Robinhood, a popular investment app has said that it had a security breach last week, in which hackers gained access to personal information of around 7 million users and demanded a ransom payment.
The vast majority of clients who were impacted simply received an email address or their entire name. The information collected for 310 people includes their name, date of birth and ZIP code. Ten clients had “more extensive account details leaked.”
According to the online trading platform, no Social Security information, bank account numbers or debit-card details were disclosed and consumers have suffered no financial losses as a result of the breach.
Scientists warned that affected individuals might be targeted with social – engineering and malicious attacks using their emails and other personal information collected from Public Source.
Chad Anderson, a senior security researcher at DomainTools reported that , “This is an unfortunate breach for Robinhood, and it appears that additional process may have avoided it.”
“However, I must congratulate their staff for being honest about the impact of the hack and the timeliness with which they released information. Such responses enable defenders to alert users and position themselves advantageously for what will almost certainly be a wave of scams targeting the addresses of people who have been exposed.”

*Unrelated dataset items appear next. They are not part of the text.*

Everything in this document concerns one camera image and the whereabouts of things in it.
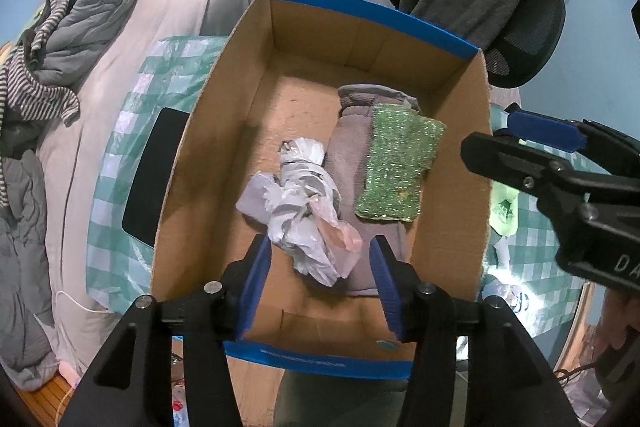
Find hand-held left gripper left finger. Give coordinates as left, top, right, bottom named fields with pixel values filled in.
left=57, top=234, right=273, bottom=427

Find white plastic bag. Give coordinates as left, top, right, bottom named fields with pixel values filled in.
left=247, top=137, right=351, bottom=288

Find grey-brown fleece cloth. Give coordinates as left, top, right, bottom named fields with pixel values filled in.
left=320, top=83, right=423, bottom=298

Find person's olive green pants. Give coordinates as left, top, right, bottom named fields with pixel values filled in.
left=272, top=367, right=416, bottom=427

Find green checked tablecloth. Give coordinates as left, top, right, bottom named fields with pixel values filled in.
left=86, top=36, right=588, bottom=348

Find white cable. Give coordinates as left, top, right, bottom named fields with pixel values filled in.
left=55, top=289, right=101, bottom=408

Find black phone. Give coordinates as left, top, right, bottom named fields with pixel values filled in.
left=121, top=108, right=193, bottom=250

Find black office chair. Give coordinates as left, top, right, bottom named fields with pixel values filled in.
left=300, top=0, right=567, bottom=88

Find light green cloth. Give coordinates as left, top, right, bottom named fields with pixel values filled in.
left=489, top=184, right=523, bottom=238

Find green glitter scouring cloth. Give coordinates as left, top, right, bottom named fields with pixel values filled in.
left=354, top=103, right=447, bottom=223

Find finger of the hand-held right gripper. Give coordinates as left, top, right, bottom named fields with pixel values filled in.
left=460, top=132, right=568, bottom=208
left=495, top=104, right=640, bottom=178

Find grey striped garment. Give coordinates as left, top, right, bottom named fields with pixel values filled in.
left=0, top=0, right=81, bottom=208

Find person's right hand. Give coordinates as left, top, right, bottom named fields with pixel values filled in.
left=597, top=289, right=640, bottom=360

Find blue cardboard box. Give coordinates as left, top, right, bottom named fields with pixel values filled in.
left=150, top=0, right=496, bottom=382

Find bed with grey sheet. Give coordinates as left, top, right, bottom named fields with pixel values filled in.
left=30, top=0, right=263, bottom=373

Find pink plastic bag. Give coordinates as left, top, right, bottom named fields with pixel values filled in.
left=307, top=199, right=363, bottom=253

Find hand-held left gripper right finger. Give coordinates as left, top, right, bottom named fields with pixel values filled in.
left=369, top=234, right=575, bottom=427

According to Mandiant Chief Technology Officer Charles Carmakal and his company expected the hacker to target and steal additional firms in the coming months . Last year, nearly 2000 Robinhood Accounts were hacked in a different incident.
Trevor Morgan, product manager with data security specialists comforte AG in an email, when most people work in a hyper accelerated data environment. We have all become open dealing quicker and putting information out as quickly as possible. The mistake is not taking the time to analyse communications , think through a problem without rush or pressure.

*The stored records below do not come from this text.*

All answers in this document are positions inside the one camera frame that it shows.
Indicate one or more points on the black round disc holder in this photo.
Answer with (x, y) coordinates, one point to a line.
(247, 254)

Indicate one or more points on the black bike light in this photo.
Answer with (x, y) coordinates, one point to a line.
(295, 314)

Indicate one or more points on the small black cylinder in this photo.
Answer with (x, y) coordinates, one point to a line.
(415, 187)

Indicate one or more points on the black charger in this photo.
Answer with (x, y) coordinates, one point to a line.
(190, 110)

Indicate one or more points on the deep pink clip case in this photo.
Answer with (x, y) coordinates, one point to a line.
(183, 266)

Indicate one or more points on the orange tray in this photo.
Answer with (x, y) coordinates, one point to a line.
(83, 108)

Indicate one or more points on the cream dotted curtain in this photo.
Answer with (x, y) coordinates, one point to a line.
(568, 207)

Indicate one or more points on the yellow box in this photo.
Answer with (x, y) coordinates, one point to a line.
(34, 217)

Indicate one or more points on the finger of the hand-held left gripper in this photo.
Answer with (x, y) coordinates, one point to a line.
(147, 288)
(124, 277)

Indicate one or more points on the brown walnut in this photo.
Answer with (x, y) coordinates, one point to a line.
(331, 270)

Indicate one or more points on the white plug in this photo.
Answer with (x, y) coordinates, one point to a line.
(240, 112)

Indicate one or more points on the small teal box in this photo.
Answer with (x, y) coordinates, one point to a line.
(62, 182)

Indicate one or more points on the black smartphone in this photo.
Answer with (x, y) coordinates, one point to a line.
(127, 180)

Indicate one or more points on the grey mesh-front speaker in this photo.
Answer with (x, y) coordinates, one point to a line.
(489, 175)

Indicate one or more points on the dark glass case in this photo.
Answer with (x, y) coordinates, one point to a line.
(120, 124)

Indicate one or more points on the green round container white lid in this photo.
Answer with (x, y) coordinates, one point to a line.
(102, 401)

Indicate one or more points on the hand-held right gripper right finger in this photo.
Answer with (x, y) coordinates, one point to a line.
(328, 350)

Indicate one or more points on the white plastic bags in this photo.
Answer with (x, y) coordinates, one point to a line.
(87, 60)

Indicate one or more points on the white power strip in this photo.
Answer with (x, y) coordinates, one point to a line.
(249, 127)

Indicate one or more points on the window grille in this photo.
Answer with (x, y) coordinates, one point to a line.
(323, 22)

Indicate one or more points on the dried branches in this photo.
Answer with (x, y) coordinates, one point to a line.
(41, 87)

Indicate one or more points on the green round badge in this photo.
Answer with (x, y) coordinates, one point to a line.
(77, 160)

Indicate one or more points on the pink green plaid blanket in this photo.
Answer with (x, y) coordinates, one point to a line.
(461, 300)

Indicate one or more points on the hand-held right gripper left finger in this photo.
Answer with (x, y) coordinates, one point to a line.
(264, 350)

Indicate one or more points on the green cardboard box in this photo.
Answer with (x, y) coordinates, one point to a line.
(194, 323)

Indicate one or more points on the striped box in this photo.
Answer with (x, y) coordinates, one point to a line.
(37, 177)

Business can do two things
- Security conscious organisational culture
“For example, create an organisational culture that prioritises data privacy and encourages people to take their time and think through all of the implications before acting on requests for sensitive information.”
- Use data security.
IT executives might explore data-centric security as a way to protect sensitive data. “Tokenization, for example, not only obscures critical data pieces, but it also preserves data format, allowing business applications and users to operate with the data in secure states.” If you never de-protect data, the sensitive information is unlikely to be compromised even if it comes into the wrong hands.”
The company, which popularised free trade, launched on a hiring spree for customer-service employees, more than tripling their size by 2020. As part of its expansion, the firm launched offices in Arizona, Texas, and Colorado. Last month, it announced 24-hour phone assistance.